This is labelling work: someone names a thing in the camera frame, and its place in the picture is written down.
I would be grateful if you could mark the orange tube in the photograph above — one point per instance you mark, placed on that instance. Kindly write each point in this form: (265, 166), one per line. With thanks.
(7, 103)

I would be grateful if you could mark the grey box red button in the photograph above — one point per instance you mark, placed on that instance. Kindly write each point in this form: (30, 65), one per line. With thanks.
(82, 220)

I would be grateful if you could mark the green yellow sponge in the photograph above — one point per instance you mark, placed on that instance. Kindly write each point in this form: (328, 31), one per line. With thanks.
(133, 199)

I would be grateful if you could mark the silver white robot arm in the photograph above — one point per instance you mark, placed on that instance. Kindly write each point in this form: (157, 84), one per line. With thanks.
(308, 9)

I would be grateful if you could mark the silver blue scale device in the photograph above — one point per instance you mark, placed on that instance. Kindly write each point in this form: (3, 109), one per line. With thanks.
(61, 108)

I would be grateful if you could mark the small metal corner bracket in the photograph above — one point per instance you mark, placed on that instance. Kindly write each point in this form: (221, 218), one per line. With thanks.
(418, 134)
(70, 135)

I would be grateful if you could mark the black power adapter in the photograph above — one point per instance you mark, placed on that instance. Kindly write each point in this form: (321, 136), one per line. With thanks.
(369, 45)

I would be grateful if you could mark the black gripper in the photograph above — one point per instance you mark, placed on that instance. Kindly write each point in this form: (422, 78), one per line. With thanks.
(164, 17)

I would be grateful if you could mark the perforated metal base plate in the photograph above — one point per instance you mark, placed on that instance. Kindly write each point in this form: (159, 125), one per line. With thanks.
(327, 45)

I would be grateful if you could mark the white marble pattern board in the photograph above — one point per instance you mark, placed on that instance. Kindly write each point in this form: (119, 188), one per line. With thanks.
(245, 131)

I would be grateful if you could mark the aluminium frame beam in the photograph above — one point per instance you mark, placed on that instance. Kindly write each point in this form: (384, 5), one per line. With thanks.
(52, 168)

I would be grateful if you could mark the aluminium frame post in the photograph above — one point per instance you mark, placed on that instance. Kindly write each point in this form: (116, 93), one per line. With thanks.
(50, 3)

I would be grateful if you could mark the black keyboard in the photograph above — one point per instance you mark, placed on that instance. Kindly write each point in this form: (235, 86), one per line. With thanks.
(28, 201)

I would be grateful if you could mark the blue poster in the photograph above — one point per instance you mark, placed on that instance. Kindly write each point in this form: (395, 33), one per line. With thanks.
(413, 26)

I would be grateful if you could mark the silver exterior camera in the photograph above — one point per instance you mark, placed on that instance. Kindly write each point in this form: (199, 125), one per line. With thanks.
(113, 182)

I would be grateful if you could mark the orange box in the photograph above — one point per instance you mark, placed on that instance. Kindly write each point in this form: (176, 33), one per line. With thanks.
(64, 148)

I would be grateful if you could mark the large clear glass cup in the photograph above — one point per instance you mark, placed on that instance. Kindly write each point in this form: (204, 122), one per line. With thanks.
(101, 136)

+++

• _Work instructions_:
Write the entries out once more, exactly, without dropping a line.

• _Answer to the exercise_:
This is labelling work: someone names a thing in the camera frame, and its place in the picture is written down.
I would be grateful if you could mark the orange tube in the photograph above — one point per instance you mark, placed on that instance. Kindly write each point in this form: (265, 166), one per line. With thanks.
(7, 103)

I would be grateful if you could mark the grey box red button in the photograph above — one point per instance you mark, placed on that instance. Kindly write each point in this form: (30, 65), one per line. With thanks.
(82, 220)

I would be grateful if you could mark the green yellow sponge in the photograph above — one point per instance you mark, placed on that instance. Kindly write each point in this form: (328, 31), one per line. With thanks.
(133, 199)

I would be grateful if you could mark the silver white robot arm in the photograph above — one point per instance you mark, placed on that instance. Kindly write each point in this form: (157, 84), one per line. With thanks.
(308, 9)

I would be grateful if you could mark the silver blue scale device in the photograph above — one point per instance you mark, placed on that instance. Kindly write each point in this form: (3, 109), one per line. With thanks.
(61, 108)

I would be grateful if you could mark the small metal corner bracket in the photograph above — one point per instance you mark, placed on that instance. Kindly write each point in this form: (221, 218), one per line. With thanks.
(418, 134)
(70, 135)

I would be grateful if you could mark the black power adapter in the photograph above — one point per instance you mark, placed on that instance. Kindly write each point in this form: (321, 136), one per line. With thanks.
(369, 45)

I would be grateful if you could mark the black gripper in the photograph above — one point per instance you mark, placed on that instance. Kindly write each point in this form: (422, 78), one per line. With thanks.
(164, 17)

I would be grateful if you could mark the perforated metal base plate in the photograph above — one point per instance you mark, placed on that instance. Kindly write each point in this form: (159, 125), one per line. With thanks.
(327, 45)

I would be grateful if you could mark the white marble pattern board in the photograph above — one point per instance you mark, placed on that instance. Kindly write each point in this form: (119, 188), one per line. With thanks.
(245, 131)

I would be grateful if you could mark the aluminium frame beam in the photograph above — one point per instance you mark, placed on that instance. Kindly write each point in this form: (384, 5), one per line. With thanks.
(52, 168)

I would be grateful if you could mark the aluminium frame post in the photograph above — one point per instance you mark, placed on that instance. Kindly write each point in this form: (116, 93), one per line. With thanks.
(50, 3)

I would be grateful if you could mark the black keyboard in the photograph above — one point per instance you mark, placed on that instance. Kindly write each point in this form: (235, 86), one per line. With thanks.
(28, 201)

I would be grateful if you could mark the blue poster in the photograph above — one point per instance you mark, placed on that instance. Kindly write each point in this form: (395, 33), one per line. With thanks.
(413, 26)

I would be grateful if you could mark the silver exterior camera in the photograph above — one point per instance you mark, placed on that instance. Kindly write each point in this form: (199, 125), one per line. With thanks.
(113, 182)

I would be grateful if you could mark the orange box in the photograph above — one point per instance you mark, placed on that instance. Kindly write each point in this form: (176, 33), one per line. With thanks.
(64, 148)

I would be grateful if you could mark the large clear glass cup in the photograph above — one point per instance you mark, placed on that instance. Kindly write each point in this form: (204, 122), one per line. With thanks.
(101, 136)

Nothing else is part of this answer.